Countries in the Declaration of Co-operation (DoC, also known as OPEC+) met in Vienna last week and announced a 1.2mn b/d crude production cut from an October 2018 baseline. In the end, OPEC interests came out first, as expected, and the rest of the world came second. Recently, analysts at BoAML argued that a 1+mn b/d production cut by the OPEC members would be enough to support global oil prices.
The announced reduction should lead to a relatively balanced global oil market and will likely push Brent and WTI prices back to our respective expected averages of $70/bbl and $59/bbl in 2019.
What are the implications for micro aspects of the oil market?
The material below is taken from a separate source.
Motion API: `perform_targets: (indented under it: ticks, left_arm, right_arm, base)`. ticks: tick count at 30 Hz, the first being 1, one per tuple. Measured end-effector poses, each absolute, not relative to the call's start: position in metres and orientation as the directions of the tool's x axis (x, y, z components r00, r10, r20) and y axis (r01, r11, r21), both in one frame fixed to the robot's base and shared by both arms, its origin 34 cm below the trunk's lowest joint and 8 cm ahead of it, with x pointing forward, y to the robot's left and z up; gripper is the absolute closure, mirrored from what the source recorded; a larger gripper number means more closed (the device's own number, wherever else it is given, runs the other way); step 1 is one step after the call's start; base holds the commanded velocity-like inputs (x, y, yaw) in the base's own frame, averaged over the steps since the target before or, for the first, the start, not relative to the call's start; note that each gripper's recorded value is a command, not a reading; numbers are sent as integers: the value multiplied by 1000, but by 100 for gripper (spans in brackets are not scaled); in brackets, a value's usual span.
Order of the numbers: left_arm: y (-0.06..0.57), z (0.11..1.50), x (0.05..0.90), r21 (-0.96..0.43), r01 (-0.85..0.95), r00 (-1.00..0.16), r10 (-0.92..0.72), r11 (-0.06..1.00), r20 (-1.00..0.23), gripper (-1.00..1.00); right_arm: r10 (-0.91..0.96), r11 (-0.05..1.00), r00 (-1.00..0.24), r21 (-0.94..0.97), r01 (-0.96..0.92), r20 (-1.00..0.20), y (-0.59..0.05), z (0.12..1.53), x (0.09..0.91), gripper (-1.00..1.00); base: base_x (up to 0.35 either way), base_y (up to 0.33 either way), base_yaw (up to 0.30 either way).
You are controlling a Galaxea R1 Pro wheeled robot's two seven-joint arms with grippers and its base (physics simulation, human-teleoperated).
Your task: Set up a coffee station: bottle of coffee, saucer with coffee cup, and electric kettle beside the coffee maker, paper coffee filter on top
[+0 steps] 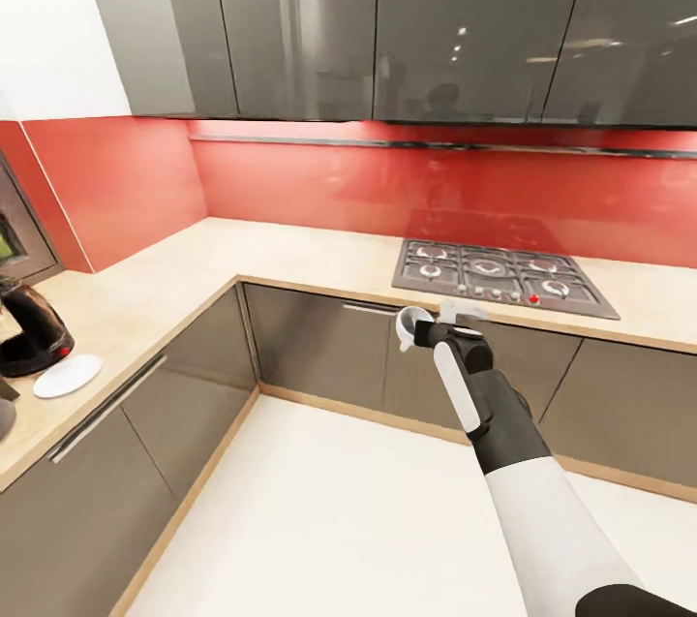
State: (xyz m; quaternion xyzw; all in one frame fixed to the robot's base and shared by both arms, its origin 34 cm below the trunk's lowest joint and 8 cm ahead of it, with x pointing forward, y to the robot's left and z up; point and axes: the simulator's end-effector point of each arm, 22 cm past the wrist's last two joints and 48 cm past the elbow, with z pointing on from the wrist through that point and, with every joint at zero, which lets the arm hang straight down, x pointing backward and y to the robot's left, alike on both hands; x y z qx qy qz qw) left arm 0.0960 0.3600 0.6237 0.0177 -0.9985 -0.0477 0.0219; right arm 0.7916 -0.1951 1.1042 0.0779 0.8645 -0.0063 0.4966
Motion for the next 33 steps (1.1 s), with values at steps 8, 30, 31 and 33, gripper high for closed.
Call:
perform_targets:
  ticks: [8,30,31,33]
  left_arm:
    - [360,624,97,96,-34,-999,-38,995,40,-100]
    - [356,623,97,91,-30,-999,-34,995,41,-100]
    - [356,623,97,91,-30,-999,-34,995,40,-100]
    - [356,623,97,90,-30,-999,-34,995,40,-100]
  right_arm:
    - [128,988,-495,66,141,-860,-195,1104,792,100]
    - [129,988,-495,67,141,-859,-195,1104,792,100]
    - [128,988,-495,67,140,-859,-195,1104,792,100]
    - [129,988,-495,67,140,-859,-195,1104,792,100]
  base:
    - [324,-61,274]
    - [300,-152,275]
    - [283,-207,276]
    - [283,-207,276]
The term structure of Brent crude oil moved from steep backwardation in early October to a modest contango. As OPEC+ removes excess barrels, we see front-to-third month timespreads for Brent swiftly moving into backwardation. Still, the surge in US supply in recent months should be a reason for caution. Even if prompt prices rally, long-dated crude prices will likely remain anchored as shale producers may use this opportunity to increase their 2020 hedges. Also, spare capacity for the OPEC members will increase following the steep output cuts announced, in turn reducing the “risk premium” on long dated oil.
One last important point noted by experts from BoAML is that the reduction in OPEC volumes will naturally impact crude grades in different ways.
In the press conference, Saudi oil minister Khalid Al-Falih seemed to suggest that he may consider taking lighter barrels off the market instead of heavy oil, which could widen seaborne light-heavy spreads, especially as refiners start preparing for IMO 2020 in 2H19.
Additionally, as Brent prices move higher, we see WTI and domestic North American grades lagging. The wider spreads may come partly as a result of pipeline, transportation, and possibly export bottlenecks across the region.